→ Exercise directions: All lines up to and including the one that contains "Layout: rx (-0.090" are to be transcribed exactly, starting from the first line of the records.
======== Extracted information
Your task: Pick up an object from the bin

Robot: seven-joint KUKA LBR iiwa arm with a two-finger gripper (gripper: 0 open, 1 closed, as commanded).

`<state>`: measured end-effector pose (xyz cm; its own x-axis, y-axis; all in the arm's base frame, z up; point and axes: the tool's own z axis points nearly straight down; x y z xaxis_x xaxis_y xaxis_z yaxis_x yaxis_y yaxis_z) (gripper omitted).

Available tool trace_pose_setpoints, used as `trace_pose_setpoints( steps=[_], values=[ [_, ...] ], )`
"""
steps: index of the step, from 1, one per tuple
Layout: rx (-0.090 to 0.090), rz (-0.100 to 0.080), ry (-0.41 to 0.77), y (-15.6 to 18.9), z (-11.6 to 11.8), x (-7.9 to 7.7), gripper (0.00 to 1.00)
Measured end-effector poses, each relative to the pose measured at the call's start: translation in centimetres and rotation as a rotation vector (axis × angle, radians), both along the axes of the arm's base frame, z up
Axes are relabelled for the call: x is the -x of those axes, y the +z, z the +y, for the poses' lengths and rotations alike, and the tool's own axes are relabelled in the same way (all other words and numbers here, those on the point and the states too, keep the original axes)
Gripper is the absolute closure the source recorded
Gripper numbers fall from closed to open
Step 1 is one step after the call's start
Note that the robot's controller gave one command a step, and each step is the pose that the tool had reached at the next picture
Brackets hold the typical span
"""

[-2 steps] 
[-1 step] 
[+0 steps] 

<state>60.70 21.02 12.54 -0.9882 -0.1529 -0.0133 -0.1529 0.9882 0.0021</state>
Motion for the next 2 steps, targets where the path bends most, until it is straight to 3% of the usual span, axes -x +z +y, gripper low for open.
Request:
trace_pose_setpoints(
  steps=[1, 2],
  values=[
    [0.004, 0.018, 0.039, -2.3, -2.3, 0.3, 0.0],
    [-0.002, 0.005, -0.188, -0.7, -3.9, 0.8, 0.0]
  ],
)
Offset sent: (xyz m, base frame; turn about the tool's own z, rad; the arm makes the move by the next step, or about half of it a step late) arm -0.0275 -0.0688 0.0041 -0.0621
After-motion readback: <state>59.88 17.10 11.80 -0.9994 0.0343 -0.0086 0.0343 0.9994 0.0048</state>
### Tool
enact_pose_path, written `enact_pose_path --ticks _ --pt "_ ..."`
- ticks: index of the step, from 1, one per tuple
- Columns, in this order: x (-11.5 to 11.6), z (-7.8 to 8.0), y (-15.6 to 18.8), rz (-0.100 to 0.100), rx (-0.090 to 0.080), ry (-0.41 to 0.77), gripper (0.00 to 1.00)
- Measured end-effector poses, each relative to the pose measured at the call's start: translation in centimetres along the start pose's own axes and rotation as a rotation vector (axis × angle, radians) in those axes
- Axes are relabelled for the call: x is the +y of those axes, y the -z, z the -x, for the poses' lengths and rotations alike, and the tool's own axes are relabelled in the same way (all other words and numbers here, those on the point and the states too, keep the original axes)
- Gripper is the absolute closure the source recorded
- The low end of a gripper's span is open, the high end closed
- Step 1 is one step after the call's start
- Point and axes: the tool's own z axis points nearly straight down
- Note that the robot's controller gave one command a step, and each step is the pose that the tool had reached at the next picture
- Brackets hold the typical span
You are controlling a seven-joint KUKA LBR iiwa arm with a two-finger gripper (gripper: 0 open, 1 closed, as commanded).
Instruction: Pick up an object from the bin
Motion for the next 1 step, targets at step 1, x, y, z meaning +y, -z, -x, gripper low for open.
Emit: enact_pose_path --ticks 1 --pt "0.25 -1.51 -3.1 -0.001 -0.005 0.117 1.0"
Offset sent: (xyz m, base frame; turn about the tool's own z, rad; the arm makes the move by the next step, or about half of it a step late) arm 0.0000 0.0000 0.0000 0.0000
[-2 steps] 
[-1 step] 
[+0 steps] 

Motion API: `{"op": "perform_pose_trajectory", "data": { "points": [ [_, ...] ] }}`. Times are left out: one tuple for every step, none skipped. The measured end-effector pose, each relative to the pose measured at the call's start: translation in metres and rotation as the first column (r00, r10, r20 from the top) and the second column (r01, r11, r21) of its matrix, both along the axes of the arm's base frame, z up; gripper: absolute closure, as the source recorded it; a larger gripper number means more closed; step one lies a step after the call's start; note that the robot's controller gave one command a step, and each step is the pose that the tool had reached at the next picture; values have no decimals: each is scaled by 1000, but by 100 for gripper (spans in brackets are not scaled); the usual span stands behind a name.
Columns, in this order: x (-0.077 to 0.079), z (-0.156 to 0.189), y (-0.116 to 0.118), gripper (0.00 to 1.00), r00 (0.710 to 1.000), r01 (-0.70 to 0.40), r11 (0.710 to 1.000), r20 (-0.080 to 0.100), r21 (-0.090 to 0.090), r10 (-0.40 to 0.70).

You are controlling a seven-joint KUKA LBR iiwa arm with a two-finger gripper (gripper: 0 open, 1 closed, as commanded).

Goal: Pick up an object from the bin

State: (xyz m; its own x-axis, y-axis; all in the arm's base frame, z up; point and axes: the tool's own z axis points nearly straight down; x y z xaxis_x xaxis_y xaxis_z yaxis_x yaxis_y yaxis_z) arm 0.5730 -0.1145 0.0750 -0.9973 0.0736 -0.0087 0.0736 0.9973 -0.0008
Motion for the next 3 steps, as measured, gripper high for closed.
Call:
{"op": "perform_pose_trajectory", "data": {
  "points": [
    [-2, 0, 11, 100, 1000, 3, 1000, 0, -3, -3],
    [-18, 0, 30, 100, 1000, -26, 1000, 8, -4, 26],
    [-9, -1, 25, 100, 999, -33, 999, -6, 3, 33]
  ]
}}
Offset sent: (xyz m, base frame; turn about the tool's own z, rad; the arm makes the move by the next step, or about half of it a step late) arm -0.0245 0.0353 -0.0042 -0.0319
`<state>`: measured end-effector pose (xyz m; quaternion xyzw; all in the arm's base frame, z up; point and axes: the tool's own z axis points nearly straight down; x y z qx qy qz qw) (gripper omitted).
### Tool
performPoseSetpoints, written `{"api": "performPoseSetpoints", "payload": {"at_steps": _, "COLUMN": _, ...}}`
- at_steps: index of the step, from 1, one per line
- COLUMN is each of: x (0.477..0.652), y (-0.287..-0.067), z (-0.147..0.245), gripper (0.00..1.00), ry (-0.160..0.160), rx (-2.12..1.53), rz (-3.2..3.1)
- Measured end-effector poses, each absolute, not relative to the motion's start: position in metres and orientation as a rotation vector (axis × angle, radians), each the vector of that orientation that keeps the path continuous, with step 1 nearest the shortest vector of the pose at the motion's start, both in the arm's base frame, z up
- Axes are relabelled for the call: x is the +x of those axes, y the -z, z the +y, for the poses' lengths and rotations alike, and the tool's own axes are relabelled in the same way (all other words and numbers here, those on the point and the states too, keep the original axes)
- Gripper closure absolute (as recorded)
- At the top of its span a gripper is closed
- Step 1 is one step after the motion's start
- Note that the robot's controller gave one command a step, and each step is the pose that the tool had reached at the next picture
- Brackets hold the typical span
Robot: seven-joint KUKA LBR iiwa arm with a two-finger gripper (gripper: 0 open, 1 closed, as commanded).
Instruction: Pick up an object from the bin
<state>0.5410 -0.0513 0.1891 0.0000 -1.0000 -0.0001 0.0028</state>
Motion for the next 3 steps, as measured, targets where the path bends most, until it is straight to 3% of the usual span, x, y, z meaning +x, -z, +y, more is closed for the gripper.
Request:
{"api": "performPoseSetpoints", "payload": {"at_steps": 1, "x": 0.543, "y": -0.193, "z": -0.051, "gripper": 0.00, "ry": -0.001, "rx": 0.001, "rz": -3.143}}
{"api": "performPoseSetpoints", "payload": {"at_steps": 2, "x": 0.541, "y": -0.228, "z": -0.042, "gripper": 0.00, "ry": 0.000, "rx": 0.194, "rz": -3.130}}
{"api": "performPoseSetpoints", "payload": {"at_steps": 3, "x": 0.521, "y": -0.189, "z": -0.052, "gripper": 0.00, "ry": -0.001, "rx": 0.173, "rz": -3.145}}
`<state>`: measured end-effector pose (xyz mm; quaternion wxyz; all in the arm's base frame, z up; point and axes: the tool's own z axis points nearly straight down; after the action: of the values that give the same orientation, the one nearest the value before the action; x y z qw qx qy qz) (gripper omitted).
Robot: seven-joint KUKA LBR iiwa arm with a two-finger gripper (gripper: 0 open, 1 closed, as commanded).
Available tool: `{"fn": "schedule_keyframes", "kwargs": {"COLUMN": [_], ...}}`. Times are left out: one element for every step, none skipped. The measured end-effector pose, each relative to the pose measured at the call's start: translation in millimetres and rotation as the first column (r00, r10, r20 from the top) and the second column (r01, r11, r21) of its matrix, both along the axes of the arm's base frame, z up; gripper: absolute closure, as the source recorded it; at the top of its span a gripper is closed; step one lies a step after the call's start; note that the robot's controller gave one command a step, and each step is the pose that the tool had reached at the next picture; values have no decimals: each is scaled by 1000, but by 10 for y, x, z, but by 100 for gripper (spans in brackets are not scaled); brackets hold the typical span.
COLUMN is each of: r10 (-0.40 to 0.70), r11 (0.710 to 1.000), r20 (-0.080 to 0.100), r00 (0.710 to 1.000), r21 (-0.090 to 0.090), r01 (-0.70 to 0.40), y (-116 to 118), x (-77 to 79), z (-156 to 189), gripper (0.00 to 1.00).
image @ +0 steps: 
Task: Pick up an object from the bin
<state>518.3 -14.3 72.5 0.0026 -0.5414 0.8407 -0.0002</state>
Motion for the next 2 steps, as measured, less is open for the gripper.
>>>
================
→ Result of this exercise:
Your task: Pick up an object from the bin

Robot: seven-joint KUKA LBR iiwa arm with a two-finger gripper (gripper: 0 open, 1 closed, as commanded).

`<state>`: measured end-effector pose (xyz cm; its own x-axis, y-axis; all in the arm's base frame, z up; point and axes: the tool's own z axis points nearly straight down; x y z xaxis_x xaxis_y xaxis_z yaxis_x yaxis_y yaxis_z) (gripper omitted).

Available tool trace_pose_setpoints, used as `trace_pose_setpoints( steps=[_], values=[ [_, ...] ], )`
"""
steps: index of the step, from 1, one per tuple
Layout: rx (-0.090 to 0.090), rz (-0.100 to 0.080), ry (-0.41 to 0.77), y (-15.6 to 18.9), z (-11.6 to 11.8), x (-7.9 to 7.7), gripper (0.00 to 1.00)

Nothing more is required for this exercise.